By maintaining that Sarah can be made happier by Bendrix than she can be made by God, Greene vindicates human love. He endows Sarah with Catherine's ability to evade personal (if not religious) guilt. ‘She had a wonderful way', Bendrix recollects, ‘of eliminating remorse. Unlike the rest of us she was unhaunted by guilt. In her view, when a thing was done, it was done.' This, he finds, makes her ‘a born Catholic'. But although Sarah, like Catherine, is able not to feel guilt, she too doubts her own goodness. In her diaries, she castigates herself as ‘a bitch and a fake', much as Catherine chastised herself in her own diary.
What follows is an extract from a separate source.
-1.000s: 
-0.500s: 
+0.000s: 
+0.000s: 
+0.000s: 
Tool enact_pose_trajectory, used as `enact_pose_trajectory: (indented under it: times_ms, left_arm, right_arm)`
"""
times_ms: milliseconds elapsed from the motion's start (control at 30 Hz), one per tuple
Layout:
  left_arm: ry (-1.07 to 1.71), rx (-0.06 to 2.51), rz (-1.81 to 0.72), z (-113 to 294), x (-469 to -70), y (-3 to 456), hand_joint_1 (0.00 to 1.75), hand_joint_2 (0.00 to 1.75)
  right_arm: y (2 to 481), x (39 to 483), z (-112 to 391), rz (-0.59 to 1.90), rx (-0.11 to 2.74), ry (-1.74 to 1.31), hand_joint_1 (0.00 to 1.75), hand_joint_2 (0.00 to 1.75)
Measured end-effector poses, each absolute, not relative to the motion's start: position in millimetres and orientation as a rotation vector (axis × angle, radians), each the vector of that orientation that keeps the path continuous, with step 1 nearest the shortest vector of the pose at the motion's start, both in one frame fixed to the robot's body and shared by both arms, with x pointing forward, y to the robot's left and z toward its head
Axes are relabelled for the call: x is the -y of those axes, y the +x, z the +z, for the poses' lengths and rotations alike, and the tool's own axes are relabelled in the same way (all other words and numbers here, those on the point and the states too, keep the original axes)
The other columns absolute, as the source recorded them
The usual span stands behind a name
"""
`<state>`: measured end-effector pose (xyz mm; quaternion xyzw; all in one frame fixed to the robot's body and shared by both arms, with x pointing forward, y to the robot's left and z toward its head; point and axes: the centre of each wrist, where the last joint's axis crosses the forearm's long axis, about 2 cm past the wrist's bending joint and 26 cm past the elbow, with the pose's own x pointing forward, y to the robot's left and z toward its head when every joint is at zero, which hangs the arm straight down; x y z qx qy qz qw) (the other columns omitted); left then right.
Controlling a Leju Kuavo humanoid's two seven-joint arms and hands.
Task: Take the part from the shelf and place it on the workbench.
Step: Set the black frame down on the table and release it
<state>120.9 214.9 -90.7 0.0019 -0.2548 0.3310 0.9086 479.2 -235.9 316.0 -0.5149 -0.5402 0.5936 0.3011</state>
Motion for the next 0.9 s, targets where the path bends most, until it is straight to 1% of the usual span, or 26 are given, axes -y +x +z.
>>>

In letters to Catherine, Graham wrote again and again that he was convinced of her ultimate goodness, urging her not to give credence to the people who told her she was corrupt. And he leaves us in no doubt of Sarah's goodness in the novel. She shares Catherine's intense gift for love. Bendrix finds that ‘she had so much more capacity for love than I had'. She also has an aptitude for monogamous fidelity that exceeds Catherine's. Sarah has had other affairs prior to meeting Bendrix. She is suspiciously good at deceiving her husband, knowing how to avoid discovery by listening out for Henry's step on the stairs, and how best to contact her lovers. But, contrary to Bendrix's suspicions, she has not in fact been unfaithful to him; she has no desire to have sex with anyone else, and even after she leaves Bendrix her attempt to go to bed with another man fails to make her happy. In this respect Sarah resembles the version of Catherine that Graham insisted on in his letters. Soon, you will only want me, he told her again and again. Sarah tries sex with Duncan but it does not work; she finds, like Graham himself, that substitutes are no good.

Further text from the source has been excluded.